The use of tobacco products among teenagers in the United States has long been a concern for public health officials and the government. Despite numerous efforts to limit the use of tobacco among teens, the prevalence of this substance use remains alarmingly high. In this blog post, we will explore some of the ways in which the US government has failed in its attempts to limit teen tobacco use and what can be done to address this issue.

One major factor contributing to the failure of government efforts to limit teen nicotine use is the presence of marketing and advertising from cigarette companies.

While the Federal Trade Commission (FTC) has implemented regulations on nicotine advertising, including a ban on television and radio advertising, these regulations have not completely eliminated the influence of tobacco marketing on teens.

Tobacco companies have found ways to bypass these restrictions.

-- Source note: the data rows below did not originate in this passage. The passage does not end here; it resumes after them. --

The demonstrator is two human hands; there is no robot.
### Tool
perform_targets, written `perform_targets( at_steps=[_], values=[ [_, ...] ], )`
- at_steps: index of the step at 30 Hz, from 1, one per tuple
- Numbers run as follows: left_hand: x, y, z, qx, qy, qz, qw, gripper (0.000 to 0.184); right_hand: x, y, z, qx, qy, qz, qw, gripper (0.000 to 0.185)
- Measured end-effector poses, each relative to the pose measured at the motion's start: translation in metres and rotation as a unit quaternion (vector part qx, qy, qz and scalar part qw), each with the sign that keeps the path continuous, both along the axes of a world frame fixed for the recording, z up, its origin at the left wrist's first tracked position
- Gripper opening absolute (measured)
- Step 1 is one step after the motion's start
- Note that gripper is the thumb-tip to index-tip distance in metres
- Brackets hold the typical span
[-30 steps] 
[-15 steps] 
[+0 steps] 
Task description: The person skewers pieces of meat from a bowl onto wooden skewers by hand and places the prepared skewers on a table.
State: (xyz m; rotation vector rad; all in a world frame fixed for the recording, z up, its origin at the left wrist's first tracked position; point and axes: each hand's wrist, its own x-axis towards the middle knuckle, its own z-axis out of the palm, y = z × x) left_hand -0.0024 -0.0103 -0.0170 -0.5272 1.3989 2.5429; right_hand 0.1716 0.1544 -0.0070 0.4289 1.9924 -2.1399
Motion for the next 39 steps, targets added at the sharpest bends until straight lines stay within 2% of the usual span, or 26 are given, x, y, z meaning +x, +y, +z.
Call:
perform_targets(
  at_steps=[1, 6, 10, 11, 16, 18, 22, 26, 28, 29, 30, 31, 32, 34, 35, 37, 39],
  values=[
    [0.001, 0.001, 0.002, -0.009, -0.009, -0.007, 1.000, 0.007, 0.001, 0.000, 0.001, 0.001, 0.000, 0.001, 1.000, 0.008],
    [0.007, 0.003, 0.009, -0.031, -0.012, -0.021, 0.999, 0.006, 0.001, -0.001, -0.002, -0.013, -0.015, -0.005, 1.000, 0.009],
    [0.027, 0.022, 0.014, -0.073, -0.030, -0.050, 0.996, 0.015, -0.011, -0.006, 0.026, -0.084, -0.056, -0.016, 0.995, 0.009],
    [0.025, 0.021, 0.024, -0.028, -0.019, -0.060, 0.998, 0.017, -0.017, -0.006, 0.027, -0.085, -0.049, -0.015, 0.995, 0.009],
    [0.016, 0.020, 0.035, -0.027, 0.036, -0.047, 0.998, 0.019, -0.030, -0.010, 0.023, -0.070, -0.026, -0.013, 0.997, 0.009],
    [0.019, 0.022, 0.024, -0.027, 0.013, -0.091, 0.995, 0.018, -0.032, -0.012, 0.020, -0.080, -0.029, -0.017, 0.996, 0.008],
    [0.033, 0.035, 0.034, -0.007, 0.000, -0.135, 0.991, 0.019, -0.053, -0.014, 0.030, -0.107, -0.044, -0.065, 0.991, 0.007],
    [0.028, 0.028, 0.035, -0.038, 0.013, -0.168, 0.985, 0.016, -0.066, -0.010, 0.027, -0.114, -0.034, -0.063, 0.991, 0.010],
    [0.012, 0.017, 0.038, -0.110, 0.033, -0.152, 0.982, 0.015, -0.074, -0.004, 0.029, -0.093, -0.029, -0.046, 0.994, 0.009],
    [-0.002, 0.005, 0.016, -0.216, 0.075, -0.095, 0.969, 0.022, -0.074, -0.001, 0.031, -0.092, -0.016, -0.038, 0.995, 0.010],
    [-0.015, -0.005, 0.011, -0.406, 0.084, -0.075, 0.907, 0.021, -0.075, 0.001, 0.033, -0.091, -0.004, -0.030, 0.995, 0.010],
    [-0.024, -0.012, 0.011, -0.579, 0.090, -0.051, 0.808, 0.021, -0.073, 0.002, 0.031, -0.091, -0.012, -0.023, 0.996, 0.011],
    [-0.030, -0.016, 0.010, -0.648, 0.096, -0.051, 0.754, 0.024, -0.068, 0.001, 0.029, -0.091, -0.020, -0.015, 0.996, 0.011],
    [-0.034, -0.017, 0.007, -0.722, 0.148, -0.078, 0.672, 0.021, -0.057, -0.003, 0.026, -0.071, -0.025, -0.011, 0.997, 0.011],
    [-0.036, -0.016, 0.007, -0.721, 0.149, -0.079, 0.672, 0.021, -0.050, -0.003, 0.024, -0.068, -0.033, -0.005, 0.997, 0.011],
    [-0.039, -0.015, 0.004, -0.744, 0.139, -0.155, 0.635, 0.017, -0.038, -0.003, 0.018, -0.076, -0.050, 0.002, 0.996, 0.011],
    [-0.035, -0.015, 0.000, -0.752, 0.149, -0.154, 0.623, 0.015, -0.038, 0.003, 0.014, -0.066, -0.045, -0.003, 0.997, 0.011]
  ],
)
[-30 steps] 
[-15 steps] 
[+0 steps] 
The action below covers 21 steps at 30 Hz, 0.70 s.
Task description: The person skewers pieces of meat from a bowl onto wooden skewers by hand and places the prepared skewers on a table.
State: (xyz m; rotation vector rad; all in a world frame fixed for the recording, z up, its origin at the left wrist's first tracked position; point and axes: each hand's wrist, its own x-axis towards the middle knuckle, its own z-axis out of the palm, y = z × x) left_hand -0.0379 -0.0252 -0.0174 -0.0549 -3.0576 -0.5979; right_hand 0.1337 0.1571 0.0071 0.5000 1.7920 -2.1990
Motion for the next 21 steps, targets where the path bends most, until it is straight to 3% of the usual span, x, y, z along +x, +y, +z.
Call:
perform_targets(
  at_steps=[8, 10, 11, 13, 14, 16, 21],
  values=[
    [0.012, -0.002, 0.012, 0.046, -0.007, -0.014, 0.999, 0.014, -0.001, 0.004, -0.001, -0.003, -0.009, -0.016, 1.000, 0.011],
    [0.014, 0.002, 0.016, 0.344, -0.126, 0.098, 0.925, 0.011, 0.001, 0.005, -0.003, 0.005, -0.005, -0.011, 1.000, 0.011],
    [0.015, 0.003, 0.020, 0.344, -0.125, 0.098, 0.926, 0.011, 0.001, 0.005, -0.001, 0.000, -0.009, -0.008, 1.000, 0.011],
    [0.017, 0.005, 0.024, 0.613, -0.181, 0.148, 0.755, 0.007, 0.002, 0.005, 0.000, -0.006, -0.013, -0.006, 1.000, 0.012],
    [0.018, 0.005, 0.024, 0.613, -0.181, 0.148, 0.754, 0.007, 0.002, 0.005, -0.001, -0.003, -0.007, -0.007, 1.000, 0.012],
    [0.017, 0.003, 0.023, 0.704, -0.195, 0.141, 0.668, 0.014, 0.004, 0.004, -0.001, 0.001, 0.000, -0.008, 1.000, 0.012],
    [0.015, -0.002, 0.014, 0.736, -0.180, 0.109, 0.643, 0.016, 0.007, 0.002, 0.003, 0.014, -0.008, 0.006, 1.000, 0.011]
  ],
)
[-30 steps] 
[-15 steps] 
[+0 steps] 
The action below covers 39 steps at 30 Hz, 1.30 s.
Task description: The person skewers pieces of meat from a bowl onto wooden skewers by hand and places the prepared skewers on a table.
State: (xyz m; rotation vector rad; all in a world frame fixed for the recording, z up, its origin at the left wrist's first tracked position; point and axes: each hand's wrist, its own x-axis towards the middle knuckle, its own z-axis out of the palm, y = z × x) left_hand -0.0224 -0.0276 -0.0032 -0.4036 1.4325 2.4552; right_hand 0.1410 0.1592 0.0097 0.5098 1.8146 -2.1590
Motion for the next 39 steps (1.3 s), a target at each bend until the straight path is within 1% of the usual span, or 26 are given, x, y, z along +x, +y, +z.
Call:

For example, they use social media and the placement of advertisements in retail stores. Both of these marketing strategies can be easily seen by teenagers. In addition, the use of flavored nicotine products, such as e-cigarettes and flavored cigarillos, has been heavily marketed to teens. It has contributed to the increase in teen tobacco use in recent years.

Another factor contributes to the failure of government efforts to limit teen nicotine use.

Tobacco products remain highly available to minors. True, laws exist prohibiting the sale of nicotine products to individuals under the age of 18. Regardless, teens still have access to these products through various channels. This includes the purchase of these addictive products by older peers or the theft of tobacco products from retail stores.

In addition, the lack of enforcement of these laws has also contributed to the problem.

Studies have found that retailers often fail to check IDs when selling tobacco products to minors. Thus, there often exists a lack of penalties for retailers who violate these laws.

Another issue is the lack of comprehensive and effective prevention and education programs.

Of course, the government has implemented programs such as the Truth Initiative. This initiative aims to educate teens about the dangers of nicotine use. Unfortunately, these programs have had limited success in reducing nicotine use among teens.

One potential reason for this failure? These programs do not address the underlying social and cultural factors that contribute to teen tobacco use.

For example, teens may feel pressure to use nicotine products in order to fit in with their peers. These teens may hope to appear more mature. Without addressing these underlying issues, it is difficult to effectively reduce nicotine use among teens.

One solution to these issues is to implement more stringent regulations on tobacco marketing and advertising.

This includes a complete ban on advertising targeted at teens. This could involve measures such as stricter penalties for retailers who sell tobacco products to minors. It could also involve increased funding for prevention and education programs. These programs would focus on the underlying social and cultural factors that contribute to teen nicotine use.

In addition, the government could consider implementing higher taxes on nicotine products.

These have been shown to be effective in reducing tobacco use among all age groups. This could include increasing the federal excise tax on nicotine products, which has not been raised in over a decade.

Finally, there needs to be a greater focus on enforcement of laws and regulations related to tobacco sales to minors.

This could include increased penalties for retailers who violate these laws. It could also involve more frequent compliance checks to ensure that retailers are following the rules.

Overall, it is clear that the US government has failed in its attempts to limit teen nicotine use. While there have been some efforts to address this issue, they have been insufficient in reducing the prevalence of tobacco use among teens. To truly address this problem, there needs to be a comprehensive approach that includes stricter regulations on tobacco marketing and advertising, increased taxes on tobacco products, and better enforcement of laws related to the sale of tobacco products to minors.